#### [THE DATA]
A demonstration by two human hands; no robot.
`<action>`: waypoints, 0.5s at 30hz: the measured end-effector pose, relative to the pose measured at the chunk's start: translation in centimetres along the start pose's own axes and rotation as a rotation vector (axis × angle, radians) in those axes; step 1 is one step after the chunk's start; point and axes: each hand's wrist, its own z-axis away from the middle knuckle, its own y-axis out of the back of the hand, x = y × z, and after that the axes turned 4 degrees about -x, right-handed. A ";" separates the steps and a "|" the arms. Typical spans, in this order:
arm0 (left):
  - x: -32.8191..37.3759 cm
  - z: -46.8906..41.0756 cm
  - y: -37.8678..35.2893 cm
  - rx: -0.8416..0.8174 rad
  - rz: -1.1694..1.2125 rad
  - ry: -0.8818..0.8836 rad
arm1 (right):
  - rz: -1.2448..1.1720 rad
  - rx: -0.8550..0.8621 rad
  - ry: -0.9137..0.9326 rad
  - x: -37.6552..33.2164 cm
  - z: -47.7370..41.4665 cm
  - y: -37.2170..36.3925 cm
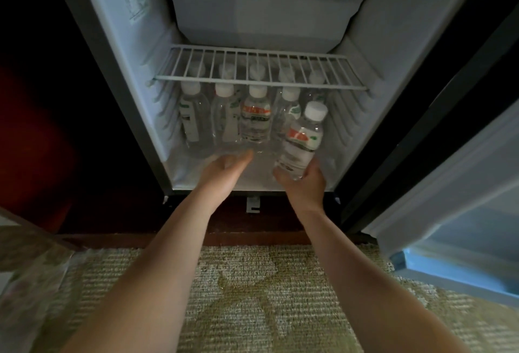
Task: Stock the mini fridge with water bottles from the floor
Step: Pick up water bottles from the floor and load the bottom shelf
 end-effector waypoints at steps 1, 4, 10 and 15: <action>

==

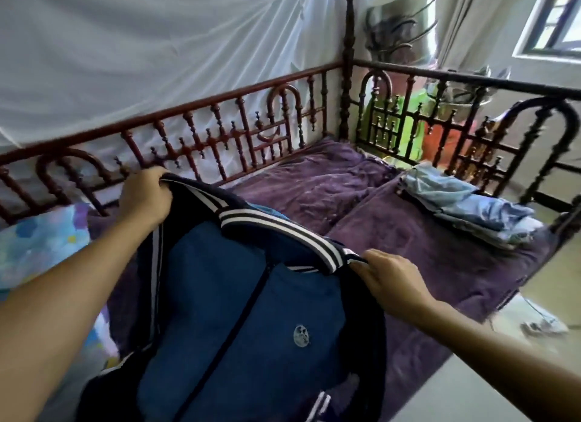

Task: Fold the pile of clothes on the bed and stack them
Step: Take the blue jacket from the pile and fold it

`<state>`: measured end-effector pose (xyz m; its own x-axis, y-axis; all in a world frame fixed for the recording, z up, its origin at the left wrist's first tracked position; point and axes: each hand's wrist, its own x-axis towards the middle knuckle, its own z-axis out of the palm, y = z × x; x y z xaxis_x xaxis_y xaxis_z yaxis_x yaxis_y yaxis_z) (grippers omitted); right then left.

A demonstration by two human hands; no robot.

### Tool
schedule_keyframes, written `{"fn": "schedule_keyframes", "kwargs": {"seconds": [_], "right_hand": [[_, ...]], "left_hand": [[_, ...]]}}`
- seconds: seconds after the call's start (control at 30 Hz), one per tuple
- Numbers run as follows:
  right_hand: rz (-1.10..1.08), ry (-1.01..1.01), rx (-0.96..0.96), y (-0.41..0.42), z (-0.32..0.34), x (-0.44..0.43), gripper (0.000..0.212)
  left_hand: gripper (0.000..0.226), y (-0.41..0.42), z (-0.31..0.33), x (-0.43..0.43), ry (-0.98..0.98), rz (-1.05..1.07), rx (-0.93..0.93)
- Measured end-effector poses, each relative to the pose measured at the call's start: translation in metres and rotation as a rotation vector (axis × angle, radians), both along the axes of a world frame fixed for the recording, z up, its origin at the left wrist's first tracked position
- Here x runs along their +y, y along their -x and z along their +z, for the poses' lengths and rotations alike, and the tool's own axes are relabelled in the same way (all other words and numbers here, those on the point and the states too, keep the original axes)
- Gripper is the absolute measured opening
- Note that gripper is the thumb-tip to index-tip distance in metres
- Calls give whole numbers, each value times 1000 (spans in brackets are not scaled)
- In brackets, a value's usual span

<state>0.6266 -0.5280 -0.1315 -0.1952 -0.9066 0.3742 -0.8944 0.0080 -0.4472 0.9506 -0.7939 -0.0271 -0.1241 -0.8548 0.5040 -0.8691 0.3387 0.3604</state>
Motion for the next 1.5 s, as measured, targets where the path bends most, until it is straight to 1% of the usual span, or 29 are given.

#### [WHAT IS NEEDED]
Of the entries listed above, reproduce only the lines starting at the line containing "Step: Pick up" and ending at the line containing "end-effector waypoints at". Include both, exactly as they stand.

#### [FINISHED EXERCISE]
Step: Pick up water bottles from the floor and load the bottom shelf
 end-effector waypoints at steps 1, 4, 10 and 15: <action>

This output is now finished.